October 31, 2014

Hurricane damages case focuses on emerging area of potential broker liability.

On October 30 in the U.S. District Court for the Southern District of Florida, a jury returned a unanimous verdict in favor of Willkie client insurance broker Marsh USA Inc. in the first case to go to trial involving an emerging area of potential broker liability called a "special relationship." While there was no claim that Marsh had breached either the terms of its contract or the standard duties owed by brokers, the plaintiffs, the Tiara Condominium Association,  asserted that Marsh should be required to pay roughly $35 million because it had entered into a special relationship with Tiara that obligated Marsh to advise Tiara on the amount of windstorm insurance to buy – a duty typically left to a professional appraiser.

The concept of imposing heightened duties on insurance brokers, often referred to as a special relationship, has been gaining some acceptance in courts across the country.  For example, the New York Court of Appeals recently has recognized that a broker, either expressly or by its conduct, can take on heightened duties to its client through a special relationship. While courts have recognized the concept, it is believed that the claim against Marsh was the first to be tested through trial.

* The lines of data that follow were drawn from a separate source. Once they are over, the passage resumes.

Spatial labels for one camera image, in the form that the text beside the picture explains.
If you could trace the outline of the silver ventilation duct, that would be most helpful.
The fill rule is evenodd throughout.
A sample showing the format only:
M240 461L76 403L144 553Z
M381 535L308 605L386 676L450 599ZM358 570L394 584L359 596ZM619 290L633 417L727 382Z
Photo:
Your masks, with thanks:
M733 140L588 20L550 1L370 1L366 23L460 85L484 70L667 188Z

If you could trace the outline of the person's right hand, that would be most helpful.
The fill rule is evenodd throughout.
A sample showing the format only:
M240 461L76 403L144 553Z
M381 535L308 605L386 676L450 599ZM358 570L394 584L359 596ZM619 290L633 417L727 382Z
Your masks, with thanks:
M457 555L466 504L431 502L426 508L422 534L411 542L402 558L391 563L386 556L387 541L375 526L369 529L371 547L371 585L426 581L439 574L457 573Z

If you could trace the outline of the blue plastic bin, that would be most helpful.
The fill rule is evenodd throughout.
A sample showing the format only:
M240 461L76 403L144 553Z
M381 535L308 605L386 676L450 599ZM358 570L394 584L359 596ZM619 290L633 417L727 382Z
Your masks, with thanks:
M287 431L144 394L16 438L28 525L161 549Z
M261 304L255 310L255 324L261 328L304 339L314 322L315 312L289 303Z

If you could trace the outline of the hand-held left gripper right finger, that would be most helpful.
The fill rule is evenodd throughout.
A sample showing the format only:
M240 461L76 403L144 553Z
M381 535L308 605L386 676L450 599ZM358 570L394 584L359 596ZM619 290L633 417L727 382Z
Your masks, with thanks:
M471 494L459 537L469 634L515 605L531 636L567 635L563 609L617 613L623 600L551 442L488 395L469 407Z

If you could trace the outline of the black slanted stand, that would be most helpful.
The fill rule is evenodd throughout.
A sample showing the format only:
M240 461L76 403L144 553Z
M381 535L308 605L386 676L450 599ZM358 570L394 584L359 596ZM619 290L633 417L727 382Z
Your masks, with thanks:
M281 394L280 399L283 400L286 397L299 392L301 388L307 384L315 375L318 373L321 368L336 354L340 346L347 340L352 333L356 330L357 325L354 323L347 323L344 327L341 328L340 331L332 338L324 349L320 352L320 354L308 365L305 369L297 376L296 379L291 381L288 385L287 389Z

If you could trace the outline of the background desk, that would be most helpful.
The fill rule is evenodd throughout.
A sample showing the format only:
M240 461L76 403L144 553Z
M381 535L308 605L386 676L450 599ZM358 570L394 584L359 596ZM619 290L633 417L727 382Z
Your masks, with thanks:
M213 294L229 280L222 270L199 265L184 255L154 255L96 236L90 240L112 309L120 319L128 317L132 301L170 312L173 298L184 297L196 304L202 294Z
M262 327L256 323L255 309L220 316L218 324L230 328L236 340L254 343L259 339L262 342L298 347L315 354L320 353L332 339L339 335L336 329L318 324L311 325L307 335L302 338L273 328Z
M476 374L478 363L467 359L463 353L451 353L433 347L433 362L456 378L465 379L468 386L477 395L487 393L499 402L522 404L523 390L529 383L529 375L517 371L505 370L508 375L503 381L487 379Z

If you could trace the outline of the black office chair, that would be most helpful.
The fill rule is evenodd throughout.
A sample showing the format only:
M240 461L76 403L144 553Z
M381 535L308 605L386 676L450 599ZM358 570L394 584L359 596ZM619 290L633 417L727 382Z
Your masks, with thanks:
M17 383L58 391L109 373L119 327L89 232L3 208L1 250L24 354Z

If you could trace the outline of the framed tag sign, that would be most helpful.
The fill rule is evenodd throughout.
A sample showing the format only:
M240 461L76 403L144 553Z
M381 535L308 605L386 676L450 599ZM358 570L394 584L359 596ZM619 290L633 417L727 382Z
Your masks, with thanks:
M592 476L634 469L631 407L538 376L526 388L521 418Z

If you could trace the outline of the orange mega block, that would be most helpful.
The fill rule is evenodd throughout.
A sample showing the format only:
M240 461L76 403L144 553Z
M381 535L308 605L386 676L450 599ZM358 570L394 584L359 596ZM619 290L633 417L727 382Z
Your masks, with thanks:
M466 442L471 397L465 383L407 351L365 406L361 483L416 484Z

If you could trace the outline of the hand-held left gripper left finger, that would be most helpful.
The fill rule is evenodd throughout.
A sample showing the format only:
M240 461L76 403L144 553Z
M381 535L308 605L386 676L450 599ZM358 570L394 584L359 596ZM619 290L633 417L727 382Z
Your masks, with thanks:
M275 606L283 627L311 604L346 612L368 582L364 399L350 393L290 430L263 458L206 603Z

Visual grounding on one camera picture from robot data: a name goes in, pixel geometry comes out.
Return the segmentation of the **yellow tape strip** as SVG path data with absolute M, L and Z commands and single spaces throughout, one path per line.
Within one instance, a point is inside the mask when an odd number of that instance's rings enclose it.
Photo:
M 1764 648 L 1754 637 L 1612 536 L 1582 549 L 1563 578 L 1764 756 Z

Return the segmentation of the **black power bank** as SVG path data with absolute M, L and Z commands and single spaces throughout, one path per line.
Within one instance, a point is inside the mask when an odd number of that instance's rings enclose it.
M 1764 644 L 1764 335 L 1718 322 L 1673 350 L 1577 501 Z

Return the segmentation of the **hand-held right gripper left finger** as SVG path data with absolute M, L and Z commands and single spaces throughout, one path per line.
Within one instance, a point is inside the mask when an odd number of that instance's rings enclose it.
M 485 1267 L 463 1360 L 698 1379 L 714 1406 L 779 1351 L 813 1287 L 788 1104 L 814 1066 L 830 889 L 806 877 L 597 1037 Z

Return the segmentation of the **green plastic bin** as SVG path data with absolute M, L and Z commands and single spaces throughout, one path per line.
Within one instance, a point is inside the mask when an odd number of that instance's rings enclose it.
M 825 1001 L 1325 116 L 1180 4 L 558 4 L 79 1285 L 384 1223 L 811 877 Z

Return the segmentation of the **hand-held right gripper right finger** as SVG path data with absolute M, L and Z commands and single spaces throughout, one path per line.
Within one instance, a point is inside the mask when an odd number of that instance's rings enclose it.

During the trial, Willkie established that for a special relationship to exist, the insurance broker had to agree to perform more than those services regularly performed by commercial insurance brokers in a standard relationship.  Further, Willkie persuaded the court and the jury that the key to finding a special relationship is the transfer of decision making authority; for a special relationship to exist, the insurance broker must be in the “driver's seat” with respect to selecting the types and amounts of insurance the insured will purchase.

After a two-week trial, the nine-person jury returned a unanimous verdict, agreeing that Marsh had not entered into a special relationship with Tiara.  It is expected that the case will set a key precedent for insurance brokers as the "special relationship" doctrine continues to develop across the country. The matter was handled by partners Mitchell Auslander and Christopher St. Jeanos, assisted by special counsel Ian Hochman, associates Frank Scaduto, Jim Fitzmaurice, Jocelyn Sher, and law clerk Le-Anh Bui.